02 — Neuro-Symbolic Compiler: Petri Nets → Stochastic Neurons¶
SCPN Fusion Core includes a neuro-symbolic compiler that converts Petri net control logic into stochastic LIF (leaky integrate-and-fire) neuron networks. This tutorial walks through the full pipeline:
- Define a Petri net
- Compile it to a stochastic neural network
- Run inference (dense float-path)
- Export/import artifacts for deployment
License: © 1998–2026 Miroslav Šotek. GNU AGPL v3.
In [ ]:
import numpy as np
import matplotlib.pyplot as plt
from scpn_fusion.scpn import StochasticPetriNet, FusionCompiler
Step 1: Define a Plasma Control Petri Net¶
We model a simplified tokamak position controller with:
- 4 input places (sensor observations: R_high, R_low, Z_high, Z_low)
- 4 transitions (decision logic)
- 4 output places (actuator commands: PF_up, PF_down, PF_in, PF_out)
In [ ]:
net = StochasticPetriNet()
# Input places (sensor observations)
net.add_place("R_high", initial_tokens=0.0)
net.add_place("R_low", initial_tokens=0.0)
net.add_place("Z_high", initial_tokens=0.0)
net.add_place("Z_low", initial_tokens=0.0)
# Output places (actuator commands)
net.add_place("PF_up", initial_tokens=0.0)
net.add_place("PF_down", initial_tokens=0.0)
net.add_place("PF_in", initial_tokens=0.0)
net.add_place("PF_out", initial_tokens=0.0)
# Transitions (control logic)
net.add_transition("T_correct_R_high", threshold=0.5)
net.add_transition("T_correct_R_low", threshold=0.5)
net.add_transition("T_correct_Z_high", threshold=0.5)
net.add_transition("T_correct_Z_low", threshold=0.5)
# Arcs: if R is too high → move plasma inward
net.add_arc("R_high", "T_correct_R_high", weight=1.0)
net.add_arc("T_correct_R_high", "PF_in", weight=1.0)
# If R is too low → move plasma outward
net.add_arc("R_low", "T_correct_R_low", weight=1.0)

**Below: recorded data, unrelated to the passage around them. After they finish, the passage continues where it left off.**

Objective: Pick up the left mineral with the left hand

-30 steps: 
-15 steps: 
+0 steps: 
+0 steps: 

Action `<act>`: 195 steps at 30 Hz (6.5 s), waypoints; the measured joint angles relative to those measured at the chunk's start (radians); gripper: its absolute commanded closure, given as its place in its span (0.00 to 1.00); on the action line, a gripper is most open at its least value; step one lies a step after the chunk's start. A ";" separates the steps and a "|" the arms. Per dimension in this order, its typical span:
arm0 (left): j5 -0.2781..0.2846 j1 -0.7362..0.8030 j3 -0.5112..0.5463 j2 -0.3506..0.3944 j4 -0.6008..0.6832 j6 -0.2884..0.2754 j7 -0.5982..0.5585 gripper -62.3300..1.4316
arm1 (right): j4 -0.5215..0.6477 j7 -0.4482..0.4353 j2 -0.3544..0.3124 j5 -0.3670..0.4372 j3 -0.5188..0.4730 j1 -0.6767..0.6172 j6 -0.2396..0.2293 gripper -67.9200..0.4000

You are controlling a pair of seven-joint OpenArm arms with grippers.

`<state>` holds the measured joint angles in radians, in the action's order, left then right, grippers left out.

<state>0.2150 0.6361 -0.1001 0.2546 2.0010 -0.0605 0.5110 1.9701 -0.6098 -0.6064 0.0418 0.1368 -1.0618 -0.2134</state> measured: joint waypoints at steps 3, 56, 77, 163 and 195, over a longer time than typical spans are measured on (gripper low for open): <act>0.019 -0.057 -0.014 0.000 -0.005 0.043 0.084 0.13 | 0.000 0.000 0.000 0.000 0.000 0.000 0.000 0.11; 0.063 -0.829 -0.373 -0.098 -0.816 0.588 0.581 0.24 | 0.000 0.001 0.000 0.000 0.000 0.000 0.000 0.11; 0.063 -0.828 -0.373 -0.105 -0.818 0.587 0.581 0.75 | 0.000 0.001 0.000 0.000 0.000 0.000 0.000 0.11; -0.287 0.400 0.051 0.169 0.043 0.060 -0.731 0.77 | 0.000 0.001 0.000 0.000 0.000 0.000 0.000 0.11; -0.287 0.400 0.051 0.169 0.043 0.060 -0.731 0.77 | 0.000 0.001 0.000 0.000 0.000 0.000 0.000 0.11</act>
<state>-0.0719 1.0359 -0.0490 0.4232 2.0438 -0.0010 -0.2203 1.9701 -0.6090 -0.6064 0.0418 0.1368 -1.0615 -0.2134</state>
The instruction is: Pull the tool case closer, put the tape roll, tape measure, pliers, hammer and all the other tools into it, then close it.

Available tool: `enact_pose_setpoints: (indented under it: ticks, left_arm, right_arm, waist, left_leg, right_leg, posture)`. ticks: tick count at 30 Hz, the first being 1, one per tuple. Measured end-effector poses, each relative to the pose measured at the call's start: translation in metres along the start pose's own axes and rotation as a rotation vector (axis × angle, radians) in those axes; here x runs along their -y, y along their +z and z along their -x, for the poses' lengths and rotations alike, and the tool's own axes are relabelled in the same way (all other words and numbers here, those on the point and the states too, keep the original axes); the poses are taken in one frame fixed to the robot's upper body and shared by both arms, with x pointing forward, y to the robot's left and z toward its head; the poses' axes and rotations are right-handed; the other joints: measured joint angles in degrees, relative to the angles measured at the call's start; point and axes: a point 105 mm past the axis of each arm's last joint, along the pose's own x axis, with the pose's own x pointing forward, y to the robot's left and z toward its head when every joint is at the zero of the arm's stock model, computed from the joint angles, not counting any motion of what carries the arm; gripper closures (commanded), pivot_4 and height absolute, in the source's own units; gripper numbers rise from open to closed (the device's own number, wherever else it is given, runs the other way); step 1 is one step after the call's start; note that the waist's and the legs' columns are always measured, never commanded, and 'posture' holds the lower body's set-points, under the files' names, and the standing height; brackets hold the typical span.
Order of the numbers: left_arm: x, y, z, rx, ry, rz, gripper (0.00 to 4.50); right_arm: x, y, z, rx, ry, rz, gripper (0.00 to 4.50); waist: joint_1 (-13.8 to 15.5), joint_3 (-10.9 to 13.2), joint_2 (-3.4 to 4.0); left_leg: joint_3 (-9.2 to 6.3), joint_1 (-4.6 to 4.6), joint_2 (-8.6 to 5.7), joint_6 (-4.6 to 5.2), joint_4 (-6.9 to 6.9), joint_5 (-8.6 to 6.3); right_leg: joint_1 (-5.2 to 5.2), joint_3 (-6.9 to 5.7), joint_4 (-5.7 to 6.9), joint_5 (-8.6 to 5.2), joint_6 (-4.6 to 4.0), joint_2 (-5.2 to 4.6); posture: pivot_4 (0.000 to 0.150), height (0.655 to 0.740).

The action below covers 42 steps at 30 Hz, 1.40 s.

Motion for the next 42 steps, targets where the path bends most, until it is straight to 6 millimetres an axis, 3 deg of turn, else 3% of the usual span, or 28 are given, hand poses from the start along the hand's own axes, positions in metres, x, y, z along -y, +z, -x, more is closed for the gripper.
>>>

net.add_arc("T_correct_R_low", "PF_out", weight=1.0)
# If Z is too high → push plasma down
net.add_arc("Z_high", "T_correct_Z_high", weight=1.0)
net.add_arc("T_correct_Z_high", "PF_down", weight=1.0)
# If Z is too low → push plasma up
net.add_arc("Z_low", "T_correct_Z_low", weight=1.0)
net.add_arc("T_correct_Z_low", "PF_up", weight=1.0)
net.compile()
print(net.summary())
Step 2: Compile to Stochastic Neural Network¶
The compiler maps each transition to a stochastic LIF neuron.
If sc-neurocore is installed, it uses hardware-accurate bitstream
encoding. Otherwise, it falls back to NumPy float computation.
In [ ]:
compiler = FusionCompiler(bitstream_length=1024, seed=42)
compiled = compiler.compile(net)
print(f"Places: {compiled.n_places}")
print(f"Transitions: {compiled.n_transitions}")
print(f"Stochastic: {compiled.has_stochastic_path}")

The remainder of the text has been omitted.